Revisi UU Migas dan peraturan pelaksananya juga harus dapat menjadi payung hukum bagi pemerintah untuk secara lebih fleksibel menerapkan beberapa skema insentif yang kondusif bagi iklim investasi. Sejumlah insentif yang diperlukan pada saat harga minyak rendah, seperti pemotongan atas pembebanan biaya operasi fasilitas bersama dalam rangka pemanfaatan barang milik negara di bidang hulu migas, penerapan sistem blok basis dalam pengembalian biaya operasi, pemberian investment credit, DMO holiday, ataupun depresiasi yang dipercepat, semestinya bisa difasilitasi payung hukum melalui revisi UU Migas ini.

Kerangka strategis

Seiring perkembangan yang ada, revisi UU Migas juga semestinya ditempatkan dalam kerangka untuk mengintegrasikan perubahan paradigma bahwa sumber energi (termasuk migas di dalamnya) bukan lagi dititikberatkan untuk menjadi sumber devisa negara, tetapi lebih sebagai modal dasar pembangunan untuk mewujudkan kejayaan negara dan kemakmuran rakyat.

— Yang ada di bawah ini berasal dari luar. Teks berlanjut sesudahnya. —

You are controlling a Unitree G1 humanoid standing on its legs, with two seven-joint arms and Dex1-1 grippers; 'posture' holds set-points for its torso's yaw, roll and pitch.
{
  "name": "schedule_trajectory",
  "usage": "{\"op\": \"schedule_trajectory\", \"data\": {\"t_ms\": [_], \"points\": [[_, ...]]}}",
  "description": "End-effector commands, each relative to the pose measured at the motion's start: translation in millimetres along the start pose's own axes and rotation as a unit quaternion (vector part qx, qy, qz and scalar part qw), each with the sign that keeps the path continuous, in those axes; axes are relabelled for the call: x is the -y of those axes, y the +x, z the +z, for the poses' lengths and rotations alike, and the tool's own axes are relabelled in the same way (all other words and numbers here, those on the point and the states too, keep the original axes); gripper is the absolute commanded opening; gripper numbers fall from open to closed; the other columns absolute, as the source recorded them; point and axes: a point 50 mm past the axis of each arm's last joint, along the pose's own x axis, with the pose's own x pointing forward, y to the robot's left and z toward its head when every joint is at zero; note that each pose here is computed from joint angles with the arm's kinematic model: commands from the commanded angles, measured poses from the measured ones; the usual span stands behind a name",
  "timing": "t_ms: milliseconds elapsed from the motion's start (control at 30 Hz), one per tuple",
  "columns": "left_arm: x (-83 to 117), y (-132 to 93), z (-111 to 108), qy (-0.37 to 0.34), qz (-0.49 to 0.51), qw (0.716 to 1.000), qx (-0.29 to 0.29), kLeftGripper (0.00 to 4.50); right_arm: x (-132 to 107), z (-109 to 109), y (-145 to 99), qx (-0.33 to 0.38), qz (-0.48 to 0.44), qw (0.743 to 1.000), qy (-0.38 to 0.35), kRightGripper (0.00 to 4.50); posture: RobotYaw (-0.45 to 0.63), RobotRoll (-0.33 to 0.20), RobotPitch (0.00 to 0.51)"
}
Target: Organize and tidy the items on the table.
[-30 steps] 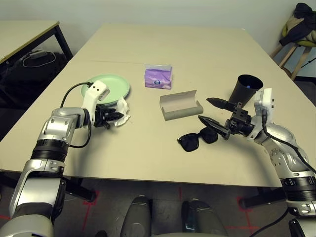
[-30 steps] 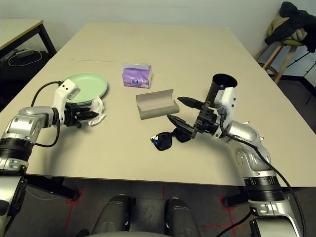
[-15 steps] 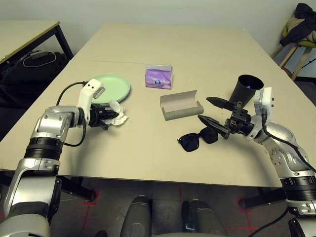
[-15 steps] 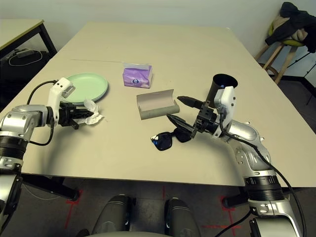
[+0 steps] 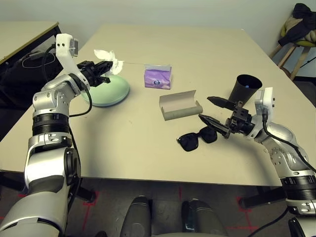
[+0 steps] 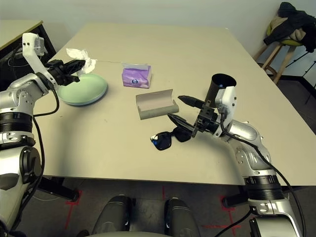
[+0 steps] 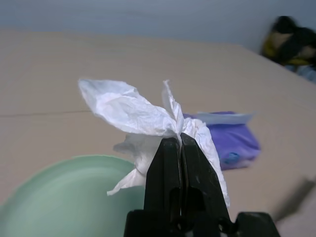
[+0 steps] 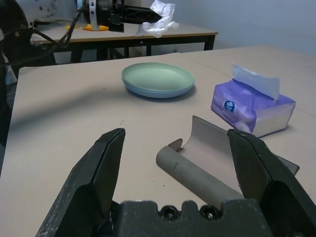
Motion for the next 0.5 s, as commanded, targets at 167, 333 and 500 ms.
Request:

Perubahan paradigma itu, yang di dalam pemerintahan Jokowi- Kalla saat ini salah satunya dicerminkan dengan adanya pergeseran nomenklatur Kementerian ESDM dari sebelumnya di bawah koordinasi Kementerian Koordinator Perekonomian menjadi di bawah Kementerian Bidang Kemaritiman, mesti diterjemahkan lebih lanjut di dalam implementasinya di sektor migas melalui revisi UU Migas.

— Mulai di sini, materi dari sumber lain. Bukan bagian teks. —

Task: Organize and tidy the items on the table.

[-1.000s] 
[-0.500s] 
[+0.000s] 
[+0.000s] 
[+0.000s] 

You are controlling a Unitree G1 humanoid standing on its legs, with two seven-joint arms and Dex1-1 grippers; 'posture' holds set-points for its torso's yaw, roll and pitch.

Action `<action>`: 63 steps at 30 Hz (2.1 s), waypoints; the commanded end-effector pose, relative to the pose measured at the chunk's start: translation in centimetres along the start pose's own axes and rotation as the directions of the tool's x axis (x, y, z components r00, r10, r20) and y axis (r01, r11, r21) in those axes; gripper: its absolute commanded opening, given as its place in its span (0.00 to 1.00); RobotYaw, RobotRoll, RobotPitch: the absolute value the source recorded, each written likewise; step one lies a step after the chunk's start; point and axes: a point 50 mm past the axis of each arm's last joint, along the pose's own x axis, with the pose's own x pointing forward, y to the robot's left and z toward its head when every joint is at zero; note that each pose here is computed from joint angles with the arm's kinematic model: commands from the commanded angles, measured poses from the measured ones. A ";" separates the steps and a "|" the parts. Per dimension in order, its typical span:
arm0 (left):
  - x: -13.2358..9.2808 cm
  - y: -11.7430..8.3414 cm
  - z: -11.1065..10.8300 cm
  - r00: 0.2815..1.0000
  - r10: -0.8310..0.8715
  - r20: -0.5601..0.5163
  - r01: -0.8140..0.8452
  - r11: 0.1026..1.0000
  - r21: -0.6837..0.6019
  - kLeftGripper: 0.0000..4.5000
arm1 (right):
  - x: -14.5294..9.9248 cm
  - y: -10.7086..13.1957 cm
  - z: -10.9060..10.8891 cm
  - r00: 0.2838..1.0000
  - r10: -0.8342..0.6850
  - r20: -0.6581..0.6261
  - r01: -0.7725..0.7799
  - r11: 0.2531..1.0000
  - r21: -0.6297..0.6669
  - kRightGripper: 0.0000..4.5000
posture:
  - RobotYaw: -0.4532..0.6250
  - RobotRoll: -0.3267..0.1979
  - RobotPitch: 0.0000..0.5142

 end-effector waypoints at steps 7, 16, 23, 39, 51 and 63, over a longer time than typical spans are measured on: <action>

Revisi UU Migas harus dapat jadi instrumen untuk mengakomodasi dan memberikan payung hukum terhadap sejumlah ide dan rencana strategis sektor migas yang berkembang beberapa waktu terakhir, seperti rencana pembentukan holding BUMN Migas, pembentukan agregator gas dan badan penyangga BBM, pembentukan strategic petroleum reserve, kebijakan alokasi dan harga gas, serta pembentukan dana ketahanan energi.

Dengan demikian, UU Migas yang baru di satu sisi harus kokoh dan konsisten dalam aspek konstitusional, di sisi lain juga harus tetap ramah dan kondusif bagi iklim investasi. UU Migas baru juga harus dapat jadi instrumen bagi Kementerian ESDM untuk secara nyata dan progresif membantu mewujudkan visi dan misi pemerintahan Jokowi-Kalla di bidang energi, di sektor migas khususnya, sebagaimana yang telah digariskan dalam Nawacita.